Scan the lines below for "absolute" and copy the matches.

== Segment start ==

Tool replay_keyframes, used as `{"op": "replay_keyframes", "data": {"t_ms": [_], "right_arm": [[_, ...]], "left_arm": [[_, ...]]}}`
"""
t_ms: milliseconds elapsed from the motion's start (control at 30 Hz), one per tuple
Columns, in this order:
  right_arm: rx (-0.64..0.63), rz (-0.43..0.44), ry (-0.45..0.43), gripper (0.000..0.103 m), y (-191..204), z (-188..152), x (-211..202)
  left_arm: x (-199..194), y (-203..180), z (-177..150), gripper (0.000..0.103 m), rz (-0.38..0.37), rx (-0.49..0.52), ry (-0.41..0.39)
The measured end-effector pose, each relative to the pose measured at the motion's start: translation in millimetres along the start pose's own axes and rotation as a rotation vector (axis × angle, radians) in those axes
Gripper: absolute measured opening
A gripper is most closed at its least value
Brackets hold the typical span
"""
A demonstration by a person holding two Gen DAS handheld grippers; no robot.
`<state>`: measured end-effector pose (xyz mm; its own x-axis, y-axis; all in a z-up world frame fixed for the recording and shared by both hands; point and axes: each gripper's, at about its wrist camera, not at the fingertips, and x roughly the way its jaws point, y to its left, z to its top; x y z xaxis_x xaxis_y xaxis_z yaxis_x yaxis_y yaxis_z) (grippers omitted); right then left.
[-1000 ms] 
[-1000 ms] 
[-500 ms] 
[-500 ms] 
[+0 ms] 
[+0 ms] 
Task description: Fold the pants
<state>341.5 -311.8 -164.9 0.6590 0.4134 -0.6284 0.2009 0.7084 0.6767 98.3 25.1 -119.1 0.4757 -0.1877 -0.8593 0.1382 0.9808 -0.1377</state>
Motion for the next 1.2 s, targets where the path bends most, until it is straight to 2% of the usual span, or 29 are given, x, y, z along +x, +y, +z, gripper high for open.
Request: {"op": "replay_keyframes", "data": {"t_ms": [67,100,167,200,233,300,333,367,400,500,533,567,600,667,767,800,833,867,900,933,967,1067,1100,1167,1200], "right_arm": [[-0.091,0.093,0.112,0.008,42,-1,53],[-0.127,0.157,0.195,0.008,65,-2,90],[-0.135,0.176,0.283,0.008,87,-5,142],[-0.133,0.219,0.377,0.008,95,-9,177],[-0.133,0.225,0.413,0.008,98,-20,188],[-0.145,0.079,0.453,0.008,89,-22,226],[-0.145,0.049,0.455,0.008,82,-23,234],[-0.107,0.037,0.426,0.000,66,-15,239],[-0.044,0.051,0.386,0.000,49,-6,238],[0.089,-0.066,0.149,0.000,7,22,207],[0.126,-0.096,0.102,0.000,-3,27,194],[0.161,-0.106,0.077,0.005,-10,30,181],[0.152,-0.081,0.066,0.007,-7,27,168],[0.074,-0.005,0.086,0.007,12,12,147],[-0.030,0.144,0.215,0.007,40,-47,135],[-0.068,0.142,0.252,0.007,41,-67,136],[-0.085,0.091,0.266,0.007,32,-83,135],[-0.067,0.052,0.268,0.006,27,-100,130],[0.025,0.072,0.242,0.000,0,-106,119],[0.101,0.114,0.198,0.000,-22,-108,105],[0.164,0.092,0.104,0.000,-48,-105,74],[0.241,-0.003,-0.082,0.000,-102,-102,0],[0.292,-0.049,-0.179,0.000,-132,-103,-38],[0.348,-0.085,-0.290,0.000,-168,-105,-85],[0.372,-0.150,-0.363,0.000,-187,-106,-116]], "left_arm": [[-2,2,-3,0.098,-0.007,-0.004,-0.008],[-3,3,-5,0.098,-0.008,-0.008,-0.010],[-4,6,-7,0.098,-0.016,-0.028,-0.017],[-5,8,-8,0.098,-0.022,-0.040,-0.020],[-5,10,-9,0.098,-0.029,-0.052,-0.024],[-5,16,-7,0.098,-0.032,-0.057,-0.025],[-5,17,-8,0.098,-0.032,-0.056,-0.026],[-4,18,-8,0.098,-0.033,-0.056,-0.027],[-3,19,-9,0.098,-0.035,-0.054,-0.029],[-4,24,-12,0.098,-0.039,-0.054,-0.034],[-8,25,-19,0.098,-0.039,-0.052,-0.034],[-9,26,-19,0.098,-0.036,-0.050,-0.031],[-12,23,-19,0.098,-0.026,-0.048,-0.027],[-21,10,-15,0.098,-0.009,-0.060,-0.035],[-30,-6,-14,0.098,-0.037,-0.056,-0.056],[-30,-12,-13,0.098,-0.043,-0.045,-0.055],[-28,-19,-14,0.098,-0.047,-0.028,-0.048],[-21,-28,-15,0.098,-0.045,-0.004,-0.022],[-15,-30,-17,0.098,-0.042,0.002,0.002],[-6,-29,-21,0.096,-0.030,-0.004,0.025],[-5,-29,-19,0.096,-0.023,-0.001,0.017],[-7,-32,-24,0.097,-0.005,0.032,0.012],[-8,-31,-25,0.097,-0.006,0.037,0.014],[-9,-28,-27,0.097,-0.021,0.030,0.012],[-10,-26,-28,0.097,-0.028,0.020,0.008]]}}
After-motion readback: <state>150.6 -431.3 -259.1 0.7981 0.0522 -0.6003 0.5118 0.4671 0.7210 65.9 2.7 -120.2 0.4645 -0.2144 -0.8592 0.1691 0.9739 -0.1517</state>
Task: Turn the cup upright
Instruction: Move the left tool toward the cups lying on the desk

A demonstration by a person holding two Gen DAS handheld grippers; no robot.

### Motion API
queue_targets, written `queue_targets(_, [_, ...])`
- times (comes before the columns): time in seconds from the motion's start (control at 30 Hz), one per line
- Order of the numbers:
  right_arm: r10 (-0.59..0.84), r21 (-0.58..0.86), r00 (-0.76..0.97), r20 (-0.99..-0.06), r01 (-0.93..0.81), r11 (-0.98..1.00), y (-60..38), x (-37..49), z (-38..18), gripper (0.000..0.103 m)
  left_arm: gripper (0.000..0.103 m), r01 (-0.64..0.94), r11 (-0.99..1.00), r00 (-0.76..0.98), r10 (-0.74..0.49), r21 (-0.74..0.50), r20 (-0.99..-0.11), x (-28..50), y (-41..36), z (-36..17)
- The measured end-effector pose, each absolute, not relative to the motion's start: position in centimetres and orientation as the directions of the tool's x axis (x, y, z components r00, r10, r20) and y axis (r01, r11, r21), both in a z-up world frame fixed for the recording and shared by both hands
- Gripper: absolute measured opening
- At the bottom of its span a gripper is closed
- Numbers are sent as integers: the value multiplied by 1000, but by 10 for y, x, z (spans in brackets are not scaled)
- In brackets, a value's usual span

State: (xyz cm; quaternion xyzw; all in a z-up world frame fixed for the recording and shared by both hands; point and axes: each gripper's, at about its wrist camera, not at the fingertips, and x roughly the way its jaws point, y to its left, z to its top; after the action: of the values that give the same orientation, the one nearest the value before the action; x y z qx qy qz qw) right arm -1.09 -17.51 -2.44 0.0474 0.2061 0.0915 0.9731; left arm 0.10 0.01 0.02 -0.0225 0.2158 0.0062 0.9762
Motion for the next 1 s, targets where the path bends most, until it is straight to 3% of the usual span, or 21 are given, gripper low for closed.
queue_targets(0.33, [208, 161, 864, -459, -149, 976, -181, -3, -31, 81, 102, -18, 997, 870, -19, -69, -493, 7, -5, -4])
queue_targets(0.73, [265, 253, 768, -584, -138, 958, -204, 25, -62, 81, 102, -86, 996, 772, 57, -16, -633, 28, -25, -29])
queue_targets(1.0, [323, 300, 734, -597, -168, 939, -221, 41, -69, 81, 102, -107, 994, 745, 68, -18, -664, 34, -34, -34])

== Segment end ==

▶ **Task answer**:
Gripper: absolute measured opening
- The measured end-effector pose, each absolute, not relative to the motion's start: position in centimetres and orientation as the directions of the tool's x axis (x, y, z components r00, r10, r20) and y axis (r01, r11, r21), both in a z-up world frame fixed for the recording and shared by both hands
- Gripper: absolute measured opening

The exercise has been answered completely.